They claim OOM faster learning, and robustness acro domains. There's enough detail to probably do your own PuTorch implementation, though they haven't released code. The paper has been accepted into AMLDS2025. So peer reviewed.
At first blush, this sounds really exciting and if results hold up and are replicated, it could be huge.
It's a helpful analogy to understand the contrast between today's gradient descent vs open-ended exploration.
[1] First half of https://www.youtube.com/watch?v=T08wc4xD3KA
More notes from my deep dive: https://x.com/jinaycodes/status/1932078206166749392
One thought... in the video, Ken makes the observation that it takes way more complexity and steps to find a given shape with SGD vs. open-endedness. Which is certainly fascinating. However...
Intuitively, this feels like a similar dynamic is at play with the "birthday paradox". That's where if you take a room of just 23 people, there is a greater than 50% chance that two of them have the same birthday. This is very surprising to most people. It seems like you should need way more people (365 in fact!). The paradox is resolved when you realize that your intuition is asking how many people it takes to have your birthday. But the situation with a room of 23 people is implicitly asking for just one connection among any two people. Thus you don't have 23 chances, you have 23 ^ 2 = 529 chances.

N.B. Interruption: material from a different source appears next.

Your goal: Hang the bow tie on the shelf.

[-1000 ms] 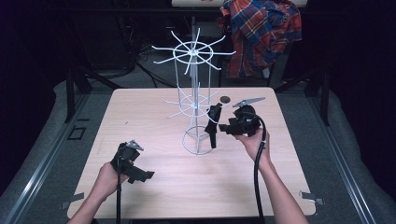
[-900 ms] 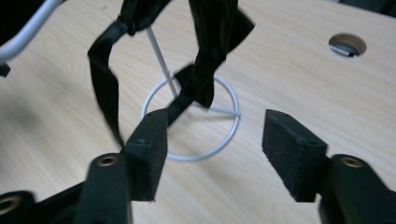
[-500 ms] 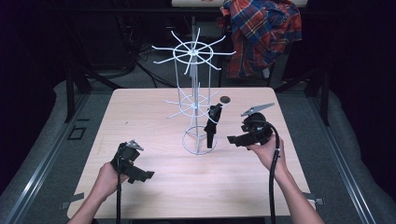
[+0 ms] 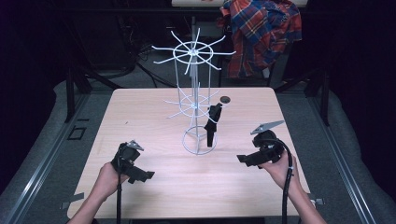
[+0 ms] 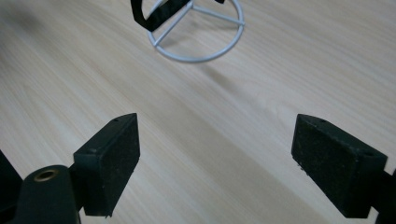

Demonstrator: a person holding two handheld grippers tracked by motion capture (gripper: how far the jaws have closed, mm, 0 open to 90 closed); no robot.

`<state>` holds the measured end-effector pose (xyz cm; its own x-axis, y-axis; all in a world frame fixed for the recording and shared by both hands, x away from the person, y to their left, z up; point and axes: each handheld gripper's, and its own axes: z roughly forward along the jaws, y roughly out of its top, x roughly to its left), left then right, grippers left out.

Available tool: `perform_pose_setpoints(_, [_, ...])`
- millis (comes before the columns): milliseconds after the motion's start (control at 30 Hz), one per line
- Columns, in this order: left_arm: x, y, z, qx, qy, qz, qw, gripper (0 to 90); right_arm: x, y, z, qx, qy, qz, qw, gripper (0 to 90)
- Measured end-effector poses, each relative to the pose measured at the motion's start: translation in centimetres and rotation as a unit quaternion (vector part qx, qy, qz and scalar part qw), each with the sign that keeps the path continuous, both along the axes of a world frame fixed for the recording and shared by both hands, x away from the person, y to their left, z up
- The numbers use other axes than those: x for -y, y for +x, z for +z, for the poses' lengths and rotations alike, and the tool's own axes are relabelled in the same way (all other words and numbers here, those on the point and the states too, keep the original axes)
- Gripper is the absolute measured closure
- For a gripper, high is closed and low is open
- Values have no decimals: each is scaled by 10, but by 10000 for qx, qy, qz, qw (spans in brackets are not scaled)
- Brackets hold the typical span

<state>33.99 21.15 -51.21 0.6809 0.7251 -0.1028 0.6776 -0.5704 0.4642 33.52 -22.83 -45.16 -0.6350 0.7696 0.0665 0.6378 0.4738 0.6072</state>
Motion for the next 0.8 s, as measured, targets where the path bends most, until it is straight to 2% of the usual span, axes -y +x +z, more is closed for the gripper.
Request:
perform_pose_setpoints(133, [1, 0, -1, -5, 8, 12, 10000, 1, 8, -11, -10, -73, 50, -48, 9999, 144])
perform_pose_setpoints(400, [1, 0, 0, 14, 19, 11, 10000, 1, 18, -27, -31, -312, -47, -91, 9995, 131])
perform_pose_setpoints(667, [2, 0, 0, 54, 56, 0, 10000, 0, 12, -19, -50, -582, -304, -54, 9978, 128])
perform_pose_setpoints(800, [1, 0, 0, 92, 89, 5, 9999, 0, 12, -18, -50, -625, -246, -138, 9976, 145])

I think the same thing is at work here. With the open-ended approach, humans can find any pattern at any generation. With the SGD approach, you can only look for one pattern. So it's just not an apples to apples comparison and sort of misleading / unfair to say that open-endedness is way more "efficient", because you aren't asking it to do the same task.
Said another way, I think with the open-endedness, it seems like you are looking for thousands (or even millions) of shapes simultaneously. With SGD, you're kinda flipping that around, and looking for exactly 1 shape, but giving it thousands of generations to achieve it.